YOUR OBJECTIVE: Give back the material word for word, every line included.
Content starts
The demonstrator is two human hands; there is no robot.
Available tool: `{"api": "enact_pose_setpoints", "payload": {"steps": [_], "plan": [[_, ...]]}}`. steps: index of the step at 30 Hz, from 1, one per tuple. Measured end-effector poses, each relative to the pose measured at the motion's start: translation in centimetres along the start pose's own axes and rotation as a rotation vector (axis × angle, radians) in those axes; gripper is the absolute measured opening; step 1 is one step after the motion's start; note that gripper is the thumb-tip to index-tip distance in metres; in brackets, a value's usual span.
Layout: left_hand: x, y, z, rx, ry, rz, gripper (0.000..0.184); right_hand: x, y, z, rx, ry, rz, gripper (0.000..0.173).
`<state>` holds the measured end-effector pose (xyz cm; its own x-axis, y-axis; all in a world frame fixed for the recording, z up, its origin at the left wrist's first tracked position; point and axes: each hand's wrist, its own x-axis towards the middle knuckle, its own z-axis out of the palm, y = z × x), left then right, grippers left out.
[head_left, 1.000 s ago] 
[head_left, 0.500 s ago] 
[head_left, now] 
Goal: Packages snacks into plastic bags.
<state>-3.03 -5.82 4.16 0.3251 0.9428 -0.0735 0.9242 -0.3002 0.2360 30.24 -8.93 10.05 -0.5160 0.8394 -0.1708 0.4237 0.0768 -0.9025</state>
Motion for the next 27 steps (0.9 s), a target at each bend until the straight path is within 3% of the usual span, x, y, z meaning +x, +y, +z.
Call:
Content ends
THE COMPLETED TASK:
The demonstrator is two human hands; there is no robot.
Available tool: `{"api": "enact_pose_setpoints", "payload": {"steps": [_], "plan": [[_, ...]]}}`. steps: index of the step at 30 Hz, from 1, one per tuple. Measured end-effector poses, each relative to the pose measured at the motion's start: translation in centimetres along the start pose's own axes and rotation as a rotation vector (axis × angle, radians) in those axes; gripper is the absolute measured opening; step 1 is one step after the motion's start; note that gripper is the thumb-tip to index-tip distance in metres; in brackets, a value's usual span.
Layout: left_hand: x, y, z, rx, ry, rz, gripper (0.000..0.184); right_hand: x, y, z, rx, ry, rz, gripper (0.000..0.173).
`<state>` holds the measured end-effector pose (xyz cm; its own x-axis, y-axis; all in a world frame fixed for the recording, z up, its origin at the left wrist's first tracked position; point and axes: each hand's wrist, its own x-axis towards the middle knuckle, its own z-axis out of the palm, y = z × x), left then right, grippers left out.
[head_left, 1.000 s ago] 
[head_left, 0.500 s ago] 
[head_left, now] 
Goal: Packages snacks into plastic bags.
<state>-3.03 -5.82 4.16 0.3251 0.9428 -0.0735 0.9242 -0.3002 0.2360 30.24 -8.93 10.05 -0.5160 0.8394 -0.1708 0.4237 0.0768 -0.9025</state>
Motion for the next 27 steps (0.9 s), a target at each bend until the straight path is within 3% of the usual span, x, y, z meaning +x, +y, +z.
Call:

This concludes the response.